If these issues do arise let me know and I can help troubleshoot.
In SQL-Server, you can use the CROSS APPLY syntax:
SELECT
a.id, a.age, a.education,
b.id AS b_id, b.age AS b_age, b.education AS b_education
FROM tableB AS b
CROSS APPLY
( SELECT TOP (1) a.*
FROM tableA AS a
WHERE ABS(a.age - b.age) <= 2
AND ABS(a.education - b.education) <= 2
ORDER BY a.id -- your choice here
) AS a ;
Depending on the order you choose in the subquery, different rows from tableA will be selected.
Edit (after your update): But the above query will not show rows from A that have no matching rows in B or even some that have but not been selected.
It could also be done with window functions but Access does not have them.
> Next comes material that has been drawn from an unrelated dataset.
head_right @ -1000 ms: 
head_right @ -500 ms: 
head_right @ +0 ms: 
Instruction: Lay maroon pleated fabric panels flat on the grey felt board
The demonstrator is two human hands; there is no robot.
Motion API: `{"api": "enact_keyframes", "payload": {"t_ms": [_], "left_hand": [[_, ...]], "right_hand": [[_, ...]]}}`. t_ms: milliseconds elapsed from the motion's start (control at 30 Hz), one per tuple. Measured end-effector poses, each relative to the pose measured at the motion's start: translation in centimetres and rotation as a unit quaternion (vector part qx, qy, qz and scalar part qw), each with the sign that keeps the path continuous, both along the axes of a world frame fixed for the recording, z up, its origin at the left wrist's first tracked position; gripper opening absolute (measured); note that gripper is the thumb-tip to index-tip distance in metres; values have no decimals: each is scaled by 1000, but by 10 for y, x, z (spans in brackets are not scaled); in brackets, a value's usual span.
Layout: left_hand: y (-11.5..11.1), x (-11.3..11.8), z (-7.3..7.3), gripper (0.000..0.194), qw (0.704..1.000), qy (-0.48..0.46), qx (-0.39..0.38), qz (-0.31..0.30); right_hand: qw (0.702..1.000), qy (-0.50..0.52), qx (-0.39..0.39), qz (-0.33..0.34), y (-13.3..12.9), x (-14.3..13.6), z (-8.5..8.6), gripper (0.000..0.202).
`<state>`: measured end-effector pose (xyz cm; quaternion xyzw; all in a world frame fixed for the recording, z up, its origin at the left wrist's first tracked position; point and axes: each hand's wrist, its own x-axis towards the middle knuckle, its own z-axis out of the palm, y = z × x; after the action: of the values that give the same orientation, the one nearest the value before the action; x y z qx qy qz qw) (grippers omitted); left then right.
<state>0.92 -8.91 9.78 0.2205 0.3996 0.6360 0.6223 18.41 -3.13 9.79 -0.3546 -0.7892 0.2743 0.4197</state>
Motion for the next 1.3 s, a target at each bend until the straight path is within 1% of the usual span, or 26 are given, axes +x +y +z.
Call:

Here is a query that I think will work in Access:
SELECT
a.id, a.age, a.education,
s.id AS s_id, s.age AS b_age, s.education AS b_education
FROM tableB AS a
LEFT JOIN
( SELECT
b.id, b.age, b.education, MIN(a.id) AS a_id
FROM tableB AS b
JOIN tableA AS a
ON ABS(a.age - b.age) <= 2
AND ABS(a.education - b.education) <= 2
GROUP BY b.id, b.age, b.education
) AS s
ON a.id = s.a_id ;
I'm not sure if Access allows such a subquery but if it doesn't, you can define it as a "Query" and then use it in another.
Use SELECT DISTINCT
SELECT DISTINCT A.id, A.age, A.education, B.age, B.education
FROM TableA as A LEFT JOIN TableB as B ON
abs(A.age - B.age) <= 2 AND
abs(A.education - B.education) <= 2